### TASK GOAL
If a line below contains the string "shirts", copy it out.

### WORKING DATA
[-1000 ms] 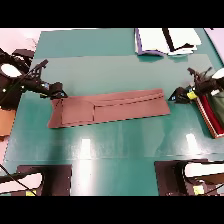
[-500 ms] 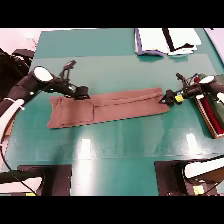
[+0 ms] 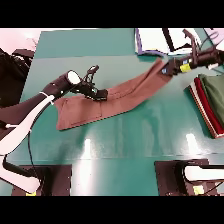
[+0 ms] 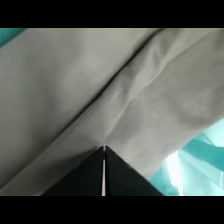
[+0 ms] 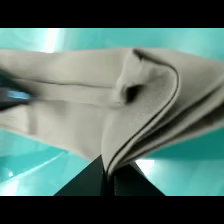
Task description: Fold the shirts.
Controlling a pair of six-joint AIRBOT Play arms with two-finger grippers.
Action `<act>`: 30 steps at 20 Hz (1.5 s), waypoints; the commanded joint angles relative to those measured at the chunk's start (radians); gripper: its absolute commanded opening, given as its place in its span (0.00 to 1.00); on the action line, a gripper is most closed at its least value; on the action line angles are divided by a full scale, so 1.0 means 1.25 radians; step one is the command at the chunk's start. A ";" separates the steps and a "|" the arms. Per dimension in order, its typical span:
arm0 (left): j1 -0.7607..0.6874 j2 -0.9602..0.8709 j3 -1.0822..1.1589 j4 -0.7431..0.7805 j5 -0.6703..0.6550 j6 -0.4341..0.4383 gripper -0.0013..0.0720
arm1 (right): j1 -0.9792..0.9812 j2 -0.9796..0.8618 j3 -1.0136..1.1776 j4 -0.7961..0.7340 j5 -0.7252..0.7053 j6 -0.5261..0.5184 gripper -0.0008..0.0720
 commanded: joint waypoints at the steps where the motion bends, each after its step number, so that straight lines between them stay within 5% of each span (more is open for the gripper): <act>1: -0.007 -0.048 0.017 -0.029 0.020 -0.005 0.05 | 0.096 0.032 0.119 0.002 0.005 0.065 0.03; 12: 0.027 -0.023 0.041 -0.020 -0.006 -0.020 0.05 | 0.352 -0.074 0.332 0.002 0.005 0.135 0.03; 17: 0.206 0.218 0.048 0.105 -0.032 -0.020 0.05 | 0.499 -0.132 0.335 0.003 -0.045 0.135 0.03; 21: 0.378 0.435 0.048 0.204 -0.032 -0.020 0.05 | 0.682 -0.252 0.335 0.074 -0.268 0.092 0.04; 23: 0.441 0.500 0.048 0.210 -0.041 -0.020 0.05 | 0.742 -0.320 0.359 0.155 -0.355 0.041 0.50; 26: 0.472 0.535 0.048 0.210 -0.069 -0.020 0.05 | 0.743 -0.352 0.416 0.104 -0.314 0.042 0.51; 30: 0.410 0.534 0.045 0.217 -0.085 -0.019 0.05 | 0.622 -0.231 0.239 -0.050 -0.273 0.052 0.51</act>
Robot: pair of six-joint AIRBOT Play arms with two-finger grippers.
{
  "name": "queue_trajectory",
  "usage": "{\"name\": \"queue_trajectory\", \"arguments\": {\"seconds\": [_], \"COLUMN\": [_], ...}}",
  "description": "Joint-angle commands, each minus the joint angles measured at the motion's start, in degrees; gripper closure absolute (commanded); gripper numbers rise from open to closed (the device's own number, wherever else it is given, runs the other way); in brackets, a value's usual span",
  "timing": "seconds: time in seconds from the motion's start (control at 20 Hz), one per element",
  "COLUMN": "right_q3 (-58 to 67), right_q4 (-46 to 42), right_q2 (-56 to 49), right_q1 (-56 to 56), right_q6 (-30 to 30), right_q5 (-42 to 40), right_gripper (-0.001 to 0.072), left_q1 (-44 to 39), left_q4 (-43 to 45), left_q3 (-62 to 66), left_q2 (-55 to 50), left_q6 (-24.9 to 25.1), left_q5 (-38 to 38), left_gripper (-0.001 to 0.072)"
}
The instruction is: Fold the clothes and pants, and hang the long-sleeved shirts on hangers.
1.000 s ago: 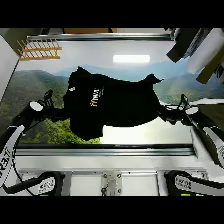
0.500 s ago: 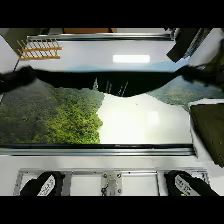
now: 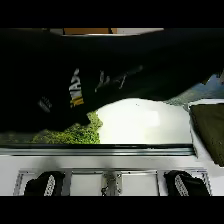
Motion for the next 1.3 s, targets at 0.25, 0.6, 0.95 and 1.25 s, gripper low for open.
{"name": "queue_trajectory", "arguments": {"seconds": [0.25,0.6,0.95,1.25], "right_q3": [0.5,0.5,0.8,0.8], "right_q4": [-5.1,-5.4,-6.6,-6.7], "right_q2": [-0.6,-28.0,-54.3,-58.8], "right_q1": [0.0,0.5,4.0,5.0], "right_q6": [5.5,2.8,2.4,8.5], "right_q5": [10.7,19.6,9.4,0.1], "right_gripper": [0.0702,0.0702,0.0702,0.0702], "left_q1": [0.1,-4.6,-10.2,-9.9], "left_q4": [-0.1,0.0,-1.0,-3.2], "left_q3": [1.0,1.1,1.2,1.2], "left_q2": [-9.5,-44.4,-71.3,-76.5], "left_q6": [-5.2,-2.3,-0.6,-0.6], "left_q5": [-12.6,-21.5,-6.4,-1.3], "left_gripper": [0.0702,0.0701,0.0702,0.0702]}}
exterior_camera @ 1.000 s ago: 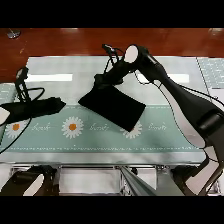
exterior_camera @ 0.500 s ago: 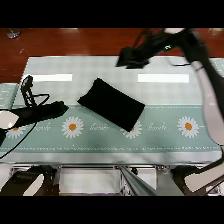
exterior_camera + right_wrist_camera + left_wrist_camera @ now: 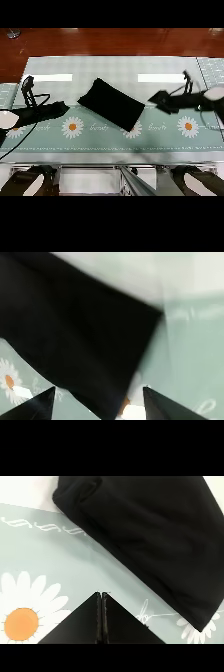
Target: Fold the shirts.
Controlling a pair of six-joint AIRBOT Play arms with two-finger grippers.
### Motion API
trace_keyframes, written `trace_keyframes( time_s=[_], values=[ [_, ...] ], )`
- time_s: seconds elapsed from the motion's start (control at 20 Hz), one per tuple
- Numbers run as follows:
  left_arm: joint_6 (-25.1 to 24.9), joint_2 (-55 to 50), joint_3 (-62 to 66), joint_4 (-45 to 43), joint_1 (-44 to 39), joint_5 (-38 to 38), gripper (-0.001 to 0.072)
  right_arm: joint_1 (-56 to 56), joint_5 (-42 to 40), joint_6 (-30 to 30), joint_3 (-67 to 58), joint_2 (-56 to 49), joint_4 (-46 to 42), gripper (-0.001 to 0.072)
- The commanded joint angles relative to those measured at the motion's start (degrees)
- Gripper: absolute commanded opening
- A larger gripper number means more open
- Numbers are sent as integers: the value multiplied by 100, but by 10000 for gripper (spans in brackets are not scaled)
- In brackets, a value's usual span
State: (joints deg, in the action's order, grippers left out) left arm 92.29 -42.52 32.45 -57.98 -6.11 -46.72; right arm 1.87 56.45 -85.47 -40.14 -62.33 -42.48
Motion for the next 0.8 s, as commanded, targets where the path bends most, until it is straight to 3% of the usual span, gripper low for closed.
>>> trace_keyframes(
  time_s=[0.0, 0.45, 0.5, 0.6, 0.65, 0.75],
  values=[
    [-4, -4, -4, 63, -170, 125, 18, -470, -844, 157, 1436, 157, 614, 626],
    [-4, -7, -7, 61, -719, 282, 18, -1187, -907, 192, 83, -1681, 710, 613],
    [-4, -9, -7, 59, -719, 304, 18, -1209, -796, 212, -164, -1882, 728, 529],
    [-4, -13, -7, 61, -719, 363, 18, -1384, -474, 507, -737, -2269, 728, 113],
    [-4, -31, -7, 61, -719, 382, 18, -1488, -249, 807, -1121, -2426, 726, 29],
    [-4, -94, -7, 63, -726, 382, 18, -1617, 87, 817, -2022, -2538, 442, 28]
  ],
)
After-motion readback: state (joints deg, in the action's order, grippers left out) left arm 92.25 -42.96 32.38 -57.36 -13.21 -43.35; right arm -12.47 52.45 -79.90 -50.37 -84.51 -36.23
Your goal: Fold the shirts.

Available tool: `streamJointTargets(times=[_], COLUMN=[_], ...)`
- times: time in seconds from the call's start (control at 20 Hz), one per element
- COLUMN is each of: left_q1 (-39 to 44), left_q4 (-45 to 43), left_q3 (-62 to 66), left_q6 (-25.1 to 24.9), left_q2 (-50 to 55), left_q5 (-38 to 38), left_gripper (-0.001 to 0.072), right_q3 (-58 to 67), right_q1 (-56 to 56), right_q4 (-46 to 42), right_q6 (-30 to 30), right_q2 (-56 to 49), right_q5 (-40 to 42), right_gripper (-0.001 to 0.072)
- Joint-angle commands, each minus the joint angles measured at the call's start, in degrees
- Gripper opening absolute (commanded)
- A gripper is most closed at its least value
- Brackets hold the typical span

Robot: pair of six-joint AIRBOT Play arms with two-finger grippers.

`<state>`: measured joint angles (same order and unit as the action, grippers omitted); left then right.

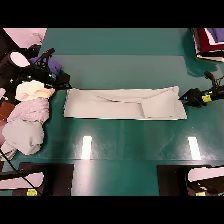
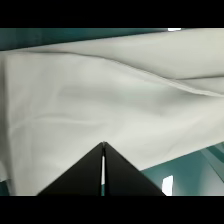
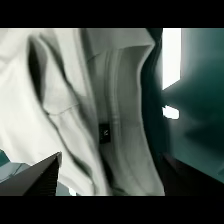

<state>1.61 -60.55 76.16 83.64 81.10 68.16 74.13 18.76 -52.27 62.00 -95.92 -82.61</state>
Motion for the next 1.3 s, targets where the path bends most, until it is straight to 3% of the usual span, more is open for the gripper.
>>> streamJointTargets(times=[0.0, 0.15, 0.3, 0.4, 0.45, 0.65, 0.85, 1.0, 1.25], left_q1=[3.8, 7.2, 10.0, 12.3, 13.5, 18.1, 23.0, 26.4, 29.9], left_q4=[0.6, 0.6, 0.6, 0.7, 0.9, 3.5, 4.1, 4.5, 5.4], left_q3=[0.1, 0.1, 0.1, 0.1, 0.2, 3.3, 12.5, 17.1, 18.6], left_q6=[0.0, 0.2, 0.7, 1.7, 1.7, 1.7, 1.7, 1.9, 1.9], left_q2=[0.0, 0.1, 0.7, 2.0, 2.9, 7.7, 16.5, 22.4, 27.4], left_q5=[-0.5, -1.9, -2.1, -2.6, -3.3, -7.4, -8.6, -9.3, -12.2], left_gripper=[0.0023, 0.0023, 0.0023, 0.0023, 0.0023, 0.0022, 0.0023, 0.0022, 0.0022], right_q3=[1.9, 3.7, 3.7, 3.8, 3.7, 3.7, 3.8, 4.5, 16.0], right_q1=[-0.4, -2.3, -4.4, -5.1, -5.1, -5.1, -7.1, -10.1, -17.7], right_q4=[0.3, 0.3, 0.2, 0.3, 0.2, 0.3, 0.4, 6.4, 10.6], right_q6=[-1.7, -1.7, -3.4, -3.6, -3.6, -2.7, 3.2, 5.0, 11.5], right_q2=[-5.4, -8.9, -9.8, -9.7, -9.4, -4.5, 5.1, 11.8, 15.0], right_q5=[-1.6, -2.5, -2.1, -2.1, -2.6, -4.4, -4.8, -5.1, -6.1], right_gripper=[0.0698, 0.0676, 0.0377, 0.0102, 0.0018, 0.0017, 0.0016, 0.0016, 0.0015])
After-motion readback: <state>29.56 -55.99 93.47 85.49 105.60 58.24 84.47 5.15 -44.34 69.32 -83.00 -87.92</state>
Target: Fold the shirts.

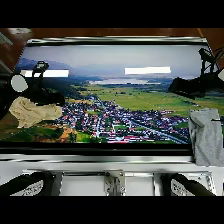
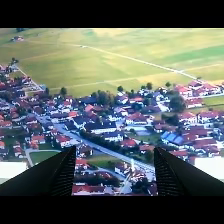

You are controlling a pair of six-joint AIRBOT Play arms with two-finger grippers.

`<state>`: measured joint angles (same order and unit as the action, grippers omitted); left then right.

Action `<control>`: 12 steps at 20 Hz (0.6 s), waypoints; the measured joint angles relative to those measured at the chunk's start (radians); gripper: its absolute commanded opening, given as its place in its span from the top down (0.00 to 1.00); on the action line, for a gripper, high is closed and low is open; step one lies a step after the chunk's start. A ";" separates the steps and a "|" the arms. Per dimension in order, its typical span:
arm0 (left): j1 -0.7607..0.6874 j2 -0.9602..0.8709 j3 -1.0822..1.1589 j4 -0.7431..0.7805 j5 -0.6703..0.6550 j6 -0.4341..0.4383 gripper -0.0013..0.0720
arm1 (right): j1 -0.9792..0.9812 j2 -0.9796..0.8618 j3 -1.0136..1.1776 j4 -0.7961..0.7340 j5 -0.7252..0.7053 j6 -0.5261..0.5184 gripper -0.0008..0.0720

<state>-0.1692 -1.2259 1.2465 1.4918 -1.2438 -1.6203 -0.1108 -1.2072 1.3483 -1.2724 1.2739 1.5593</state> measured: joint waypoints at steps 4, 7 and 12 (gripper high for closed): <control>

### ANSWER BOX
Task description: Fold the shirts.
The instruction is: Fold the clothes and pants, and hang the long-sleeved shirts on hangers.
Target: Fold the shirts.
Your goal: Fold the shirts.
Target: Fold the shirts.

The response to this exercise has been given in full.